This film was restored to the highest VIDEO quality ever achieved for these motion pictures and the result is breathtaking! Footage I've seen before now has awesome life-like quality and is only a small part of this extraordinary collection of footage. Perhaps the most amazing film ever shot, it is simultaneously real and unreal. The footage of Kennedy's stirring 1962 speech, that started it all, is an example of how the video quality occasionally varies since it is low quality at the beginning and high quality for his closing remarks.
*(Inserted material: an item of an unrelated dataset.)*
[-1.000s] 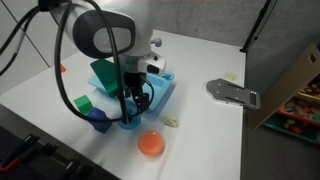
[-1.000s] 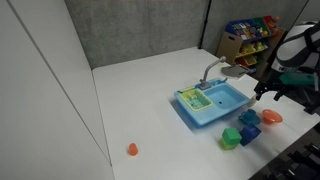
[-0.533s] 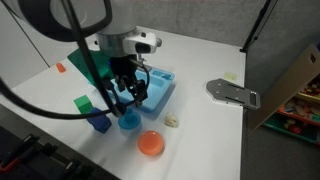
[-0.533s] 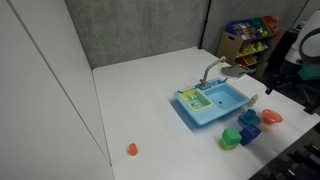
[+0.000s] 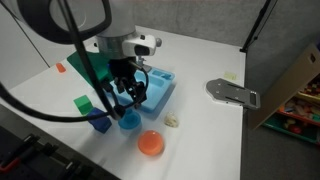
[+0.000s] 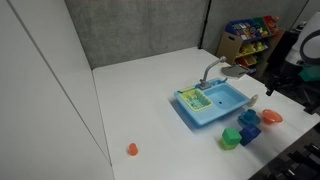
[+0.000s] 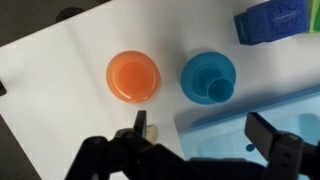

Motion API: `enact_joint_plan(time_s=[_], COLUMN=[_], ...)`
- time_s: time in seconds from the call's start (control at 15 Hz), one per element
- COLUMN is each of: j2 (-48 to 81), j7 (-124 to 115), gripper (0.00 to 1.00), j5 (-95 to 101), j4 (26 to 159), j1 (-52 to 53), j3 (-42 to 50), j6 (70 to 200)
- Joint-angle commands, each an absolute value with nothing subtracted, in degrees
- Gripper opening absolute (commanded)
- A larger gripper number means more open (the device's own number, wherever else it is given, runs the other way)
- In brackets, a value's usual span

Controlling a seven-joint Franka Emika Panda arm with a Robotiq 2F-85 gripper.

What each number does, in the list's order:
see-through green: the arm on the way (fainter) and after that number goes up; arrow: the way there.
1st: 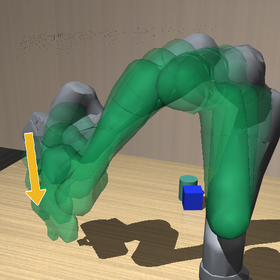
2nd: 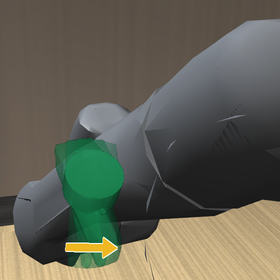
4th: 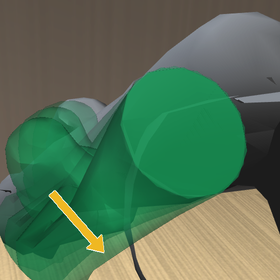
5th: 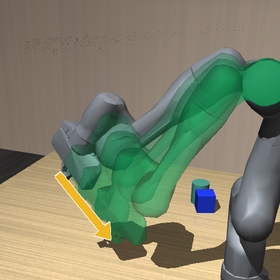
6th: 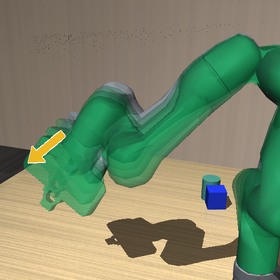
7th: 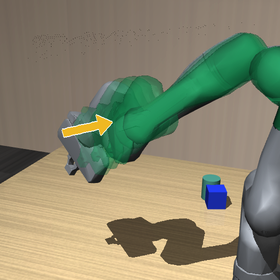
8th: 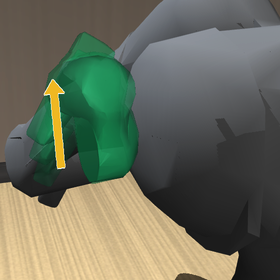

Each rare instance of grain or blur is probably due to the original media and is overshadowed by the miraculous beauty of the video throughout the film.

The AUDIO consists of interviews with the Apollo astronauts, accompanied by an evocative and skillful ambient soundtrack by Brian Eno (with Daniel Lanois). The sound effects and sound stage are good, not Ben Burtt quality, but good enough.

EXTRAS. An audio commentary track featuring the director, Al Reinert, and astronaut Eugene Cernan, consists mostly of Cernan's philosophical thoughts about space travel, so don't expect a typical movie commentary. Cernan was the last man to walk on the moon and an experienced astronaut so it's worth listening to even if it doesn't relate scene by scene to the film. I would have enjoyed a little more behind the scenes commentary from Reinert, but that is made up for in the "Making of" documentary and the collection of astronaut interviews (including some of the rarely seen Neil Armstrong). The gallery of astronaut Alan Bean's paintings provides unique artistic insight into the experience of living on the moon. The Criterion delivery and interactivity is excellent, with a beautiful menu, a timeline that allows the viewer to bookmark scenes, and a well executed booklet with stunning photographs, essays, and information on Apollo, the film, and the transfer.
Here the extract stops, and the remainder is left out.